#### What the task asks
For each line of the data below that contains "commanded", return that line.

#### Data shown
+--
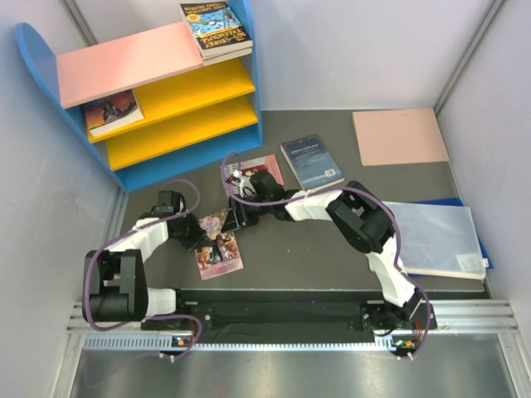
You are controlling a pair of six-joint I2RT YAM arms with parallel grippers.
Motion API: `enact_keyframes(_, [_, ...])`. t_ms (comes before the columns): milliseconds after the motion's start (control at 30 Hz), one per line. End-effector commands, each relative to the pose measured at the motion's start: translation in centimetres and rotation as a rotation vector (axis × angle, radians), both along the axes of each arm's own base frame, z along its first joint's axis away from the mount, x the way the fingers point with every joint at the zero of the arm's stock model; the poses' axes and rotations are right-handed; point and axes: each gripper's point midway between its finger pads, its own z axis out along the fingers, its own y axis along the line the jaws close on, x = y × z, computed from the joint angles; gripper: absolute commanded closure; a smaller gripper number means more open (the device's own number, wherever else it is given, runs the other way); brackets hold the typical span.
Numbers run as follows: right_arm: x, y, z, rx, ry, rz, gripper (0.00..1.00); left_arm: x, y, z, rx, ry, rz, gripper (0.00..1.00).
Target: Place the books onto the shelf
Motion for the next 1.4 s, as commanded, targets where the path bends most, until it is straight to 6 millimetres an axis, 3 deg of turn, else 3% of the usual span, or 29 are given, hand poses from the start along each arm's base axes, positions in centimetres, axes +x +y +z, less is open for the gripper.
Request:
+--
#### Output below
Motion API: `enact_keyframes(_, [_, ...])`. t_ms (comes before the columns): milliseconds after the motion's start (control at 30 Hz), one per line. End-effector commands, each relative to the pose measured at the motion's start: translation in centimetres and rotation as a rotation vector (axis × angle, radians), both along the axes of each arm's own base frame, z along its first joint's axis away from the mount, x the way the fingers point with every joint at the zero of the arm's stock model; the poses' axes and rotations are right-handed; point and axes: each gripper's point midway between its finger pads, its own z axis out along the fingers, its own y axis along the line the jaws close on, x = y × z, computed from the joint angles; gripper: absolute commanded closure; a smaller gripper number means more open (the device's own number, wherever else it is given, runs the other way); brackets hold the typical span.
Motion for the next 1.4 s, as commanded, targets where the path bends most, until it is straight to 6 millimetres an axis, 3 deg of turn, else 3% of the usual span, or 29 are given, hand poses from the start along each arm's base axes, positions in centimetres, axes +x +y +z, less is open for the gripper.

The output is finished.